**Task details**:
An exact reproduction of all entries is required.

**Stored records**:
◆ ◆ ◆ ◆ ◆
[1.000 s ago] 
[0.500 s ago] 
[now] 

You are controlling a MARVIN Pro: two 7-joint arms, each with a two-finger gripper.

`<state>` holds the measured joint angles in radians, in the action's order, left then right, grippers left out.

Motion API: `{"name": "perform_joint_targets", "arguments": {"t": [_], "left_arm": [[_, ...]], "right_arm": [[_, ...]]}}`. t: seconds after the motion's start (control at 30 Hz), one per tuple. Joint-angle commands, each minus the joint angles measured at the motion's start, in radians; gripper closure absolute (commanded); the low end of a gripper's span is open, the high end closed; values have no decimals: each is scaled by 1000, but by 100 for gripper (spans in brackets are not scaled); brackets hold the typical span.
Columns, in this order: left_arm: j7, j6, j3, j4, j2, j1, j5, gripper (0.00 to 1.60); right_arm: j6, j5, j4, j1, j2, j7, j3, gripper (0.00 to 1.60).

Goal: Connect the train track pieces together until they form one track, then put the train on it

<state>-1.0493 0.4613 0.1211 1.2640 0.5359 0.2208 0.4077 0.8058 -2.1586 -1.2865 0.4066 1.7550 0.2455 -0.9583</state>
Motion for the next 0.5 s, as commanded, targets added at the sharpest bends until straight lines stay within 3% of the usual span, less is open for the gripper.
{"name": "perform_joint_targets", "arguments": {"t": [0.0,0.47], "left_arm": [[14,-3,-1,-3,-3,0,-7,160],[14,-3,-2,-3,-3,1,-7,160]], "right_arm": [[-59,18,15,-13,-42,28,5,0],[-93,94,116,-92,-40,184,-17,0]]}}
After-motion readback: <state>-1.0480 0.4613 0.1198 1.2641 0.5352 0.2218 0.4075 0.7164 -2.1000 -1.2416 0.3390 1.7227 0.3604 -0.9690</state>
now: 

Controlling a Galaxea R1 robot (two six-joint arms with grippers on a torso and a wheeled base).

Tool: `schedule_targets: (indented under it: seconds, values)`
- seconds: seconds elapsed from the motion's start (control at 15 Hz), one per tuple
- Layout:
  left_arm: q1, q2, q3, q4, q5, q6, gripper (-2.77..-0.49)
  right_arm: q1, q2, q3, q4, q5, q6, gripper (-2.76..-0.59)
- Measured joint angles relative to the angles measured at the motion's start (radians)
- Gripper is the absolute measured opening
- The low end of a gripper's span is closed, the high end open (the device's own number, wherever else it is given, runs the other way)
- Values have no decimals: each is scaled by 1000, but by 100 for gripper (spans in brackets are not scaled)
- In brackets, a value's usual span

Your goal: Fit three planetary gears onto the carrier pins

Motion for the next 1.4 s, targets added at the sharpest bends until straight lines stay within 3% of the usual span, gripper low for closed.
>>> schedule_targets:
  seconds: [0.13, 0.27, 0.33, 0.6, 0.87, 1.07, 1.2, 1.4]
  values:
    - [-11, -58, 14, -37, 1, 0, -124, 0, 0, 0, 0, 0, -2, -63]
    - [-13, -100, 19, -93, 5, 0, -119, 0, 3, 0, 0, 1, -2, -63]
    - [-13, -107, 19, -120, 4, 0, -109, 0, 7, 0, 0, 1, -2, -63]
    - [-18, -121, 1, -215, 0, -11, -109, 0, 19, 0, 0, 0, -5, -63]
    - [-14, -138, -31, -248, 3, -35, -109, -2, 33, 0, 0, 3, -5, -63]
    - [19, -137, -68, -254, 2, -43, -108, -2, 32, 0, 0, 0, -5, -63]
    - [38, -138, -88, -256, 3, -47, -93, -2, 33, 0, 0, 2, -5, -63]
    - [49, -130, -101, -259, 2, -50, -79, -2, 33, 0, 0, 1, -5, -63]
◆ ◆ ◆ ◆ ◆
**Answer box**:
[1.000 s ago] 
[0.500 s ago] 
[now] 

You are controlling a MARVIN Pro: two 7-joint arms, each with a two-finger gripper.

`<state>` holds the measured joint angles in radians, in the action's order, left then right, grippers left out.

Motion API: `{"name": "perform_joint_targets", "arguments": {"t": [_], "left_arm": [[_, ...]], "right_arm": [[_, ...]]}}`. t: seconds after the motion's start (control at 30 Hz), one per tuple. Joint-angle commands, each minus the joint angles measured at the motion's start, in radians; gripper closure absolute (commanded); the low end of a gripper's span is open, the high end closed; values have no decimals: each is scaled by 1000, but by 100 for gripper (spans in brackets are not scaled); brackets hold the typical span.
Columns, in this order: left_arm: j7, j6, j3, j4, j2, j1, j5, gripper (0.00 to 1.60); right_arm: j6, j5, j4, j1, j2, j7, j3, gripper (0.00 to 1.60).

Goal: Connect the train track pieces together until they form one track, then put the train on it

<state>-1.0493 0.4613 0.1211 1.2640 0.5359 0.2208 0.4077 0.8058 -2.1586 -1.2865 0.4066 1.7550 0.2455 -0.9583</state>
Motion for the next 0.5 s, as commanded, targets added at the sharpest bends until straight lines stay within 3% of the usual span, less is open for the gripper.
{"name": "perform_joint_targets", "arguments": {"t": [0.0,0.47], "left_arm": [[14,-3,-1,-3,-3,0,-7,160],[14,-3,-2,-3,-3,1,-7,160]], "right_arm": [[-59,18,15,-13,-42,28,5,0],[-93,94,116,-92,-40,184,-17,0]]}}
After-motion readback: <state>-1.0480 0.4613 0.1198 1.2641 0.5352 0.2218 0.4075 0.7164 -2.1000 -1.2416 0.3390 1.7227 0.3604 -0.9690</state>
now: 

Controlling a Galaxea R1 robot (two six-joint arms with grippers on a torso and a wheeled base).

Tool: `schedule_targets: (indented under it: seconds, values)`
- seconds: seconds elapsed from the motion's start (control at 15 Hz), one per tuple
- Layout:
  left_arm: q1, q2, q3, q4, q5, q6, gripper (-2.77..-0.49)
  right_arm: q1, q2, q3, q4, q5, q6, gripper (-2.76..-0.59)
- Measured joint angles relative to the angles measured at the motion's start (radians)
- Gripper is the absolute measured opening
- The low end of a gripper's span is closed, the high end open (the device's own number, wherever else it is given, runs the other way)
- Values have no decimals: each is scaled by 1000, but by 100 for gripper (spans in brackets are not scaled)
- In brackets, a value's usual span

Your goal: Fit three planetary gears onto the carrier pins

Motion for the next 1.4 s, targets added at the sharpest bends until straight lines stay within 3% of the usual span, gripper low for closed.
>>> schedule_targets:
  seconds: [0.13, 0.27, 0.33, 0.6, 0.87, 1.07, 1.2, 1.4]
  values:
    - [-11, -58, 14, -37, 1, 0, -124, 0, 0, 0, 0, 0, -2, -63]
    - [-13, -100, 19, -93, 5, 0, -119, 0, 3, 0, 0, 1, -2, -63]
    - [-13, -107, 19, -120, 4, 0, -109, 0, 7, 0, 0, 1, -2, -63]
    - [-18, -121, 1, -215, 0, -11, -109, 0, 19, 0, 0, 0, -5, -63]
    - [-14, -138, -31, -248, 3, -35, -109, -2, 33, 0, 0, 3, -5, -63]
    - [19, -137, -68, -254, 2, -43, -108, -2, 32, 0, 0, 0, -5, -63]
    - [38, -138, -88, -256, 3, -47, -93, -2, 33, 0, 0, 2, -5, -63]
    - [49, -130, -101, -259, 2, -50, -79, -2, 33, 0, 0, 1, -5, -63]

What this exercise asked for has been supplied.